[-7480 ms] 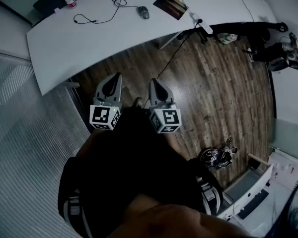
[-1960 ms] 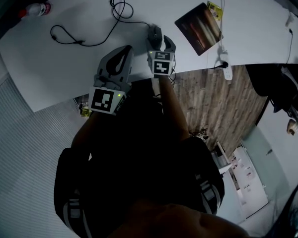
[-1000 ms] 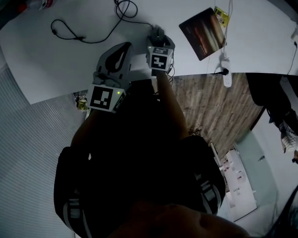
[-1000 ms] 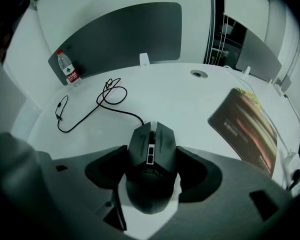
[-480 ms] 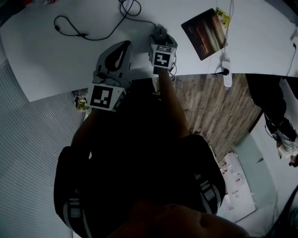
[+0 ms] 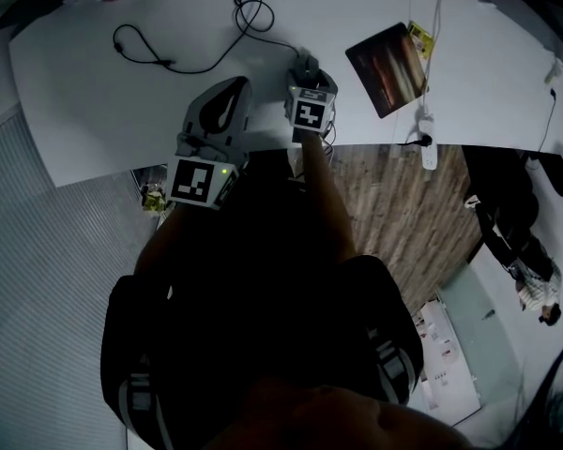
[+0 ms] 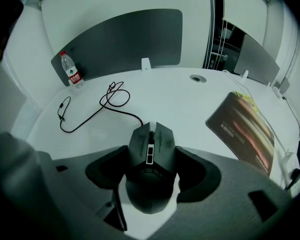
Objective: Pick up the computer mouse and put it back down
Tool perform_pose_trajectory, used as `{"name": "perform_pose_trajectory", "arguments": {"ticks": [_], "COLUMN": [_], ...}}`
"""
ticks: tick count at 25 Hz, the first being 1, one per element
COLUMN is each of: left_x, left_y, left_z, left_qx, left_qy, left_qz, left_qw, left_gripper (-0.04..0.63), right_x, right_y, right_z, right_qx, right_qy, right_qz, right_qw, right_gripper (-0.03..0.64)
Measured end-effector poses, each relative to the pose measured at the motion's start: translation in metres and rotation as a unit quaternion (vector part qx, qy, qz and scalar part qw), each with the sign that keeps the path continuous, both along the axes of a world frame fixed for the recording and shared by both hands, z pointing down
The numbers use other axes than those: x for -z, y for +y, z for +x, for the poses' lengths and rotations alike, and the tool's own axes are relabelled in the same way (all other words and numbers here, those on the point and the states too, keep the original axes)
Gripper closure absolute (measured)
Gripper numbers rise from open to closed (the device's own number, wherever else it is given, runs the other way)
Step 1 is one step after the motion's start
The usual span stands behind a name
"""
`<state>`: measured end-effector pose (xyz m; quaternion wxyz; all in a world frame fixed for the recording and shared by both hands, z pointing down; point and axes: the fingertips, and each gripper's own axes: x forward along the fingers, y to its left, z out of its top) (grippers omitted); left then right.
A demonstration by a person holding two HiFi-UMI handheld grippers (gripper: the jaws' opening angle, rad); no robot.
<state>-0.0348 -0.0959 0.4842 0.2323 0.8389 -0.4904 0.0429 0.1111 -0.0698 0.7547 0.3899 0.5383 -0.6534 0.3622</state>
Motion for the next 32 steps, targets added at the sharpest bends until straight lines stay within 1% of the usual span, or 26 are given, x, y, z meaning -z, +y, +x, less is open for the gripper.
{"name": "perform_pose_trajectory", "arguments": {"ticks": [4,14,26,32], "left_x": [0.013,0.039,0.087,0.110], "left_y": [-0.001,0.009,0.028,0.036], "left_z": [-0.001,0.002,-0.001,0.000], "left_qx": [0.005,0.006,0.010,0.006], "left_qy": [0.003,0.005,0.001,0.003], "left_qz": [0.017,0.043,0.094,0.118], "left_qw": [0.9998,0.9990,0.9956,0.9930], "left_gripper": [0.589,0.589,0.589,0.589], "right_x": [0.011,0.046,0.109,0.148], "right_y": [-0.002,-0.005,-0.011,-0.012], "right_z": [-0.001,0.002,0.013,0.018], "right_qx": [-0.003,-0.001,-0.004,-0.018], "right_qy": [-0.007,-0.012,-0.008,-0.022], "right_qz": [0.014,0.049,0.116,0.151], "right_qw": [1.000,0.999,0.993,0.988], "right_gripper": [0.328,0.327,0.328,0.327]}}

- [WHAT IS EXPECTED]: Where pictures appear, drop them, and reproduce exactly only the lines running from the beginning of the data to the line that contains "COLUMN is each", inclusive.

- [EXERCISE ANSWER]:
[-7480 ms] 
[-1960 ms] 
[-1000 ms] 
[-1000 ms] 
[-480 ms] 
[+0 ms] 
[+0 ms] 
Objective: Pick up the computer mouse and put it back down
Tool perform_pose_trajectory, used as `{"name": "perform_pose_trajectory", "arguments": {"ticks": [_], "COLUMN": [_], ...}}`
"""
ticks: tick count at 25 Hz, the first being 1, one per element
COLUMN is each of: left_x, left_y, left_z, left_qx, left_qy, left_qz, left_qw, left_gripper (-0.04..0.63), right_x, right_y, right_z, right_qx, right_qy, right_qz, right_qw, right_gripper (-0.03..0.64)

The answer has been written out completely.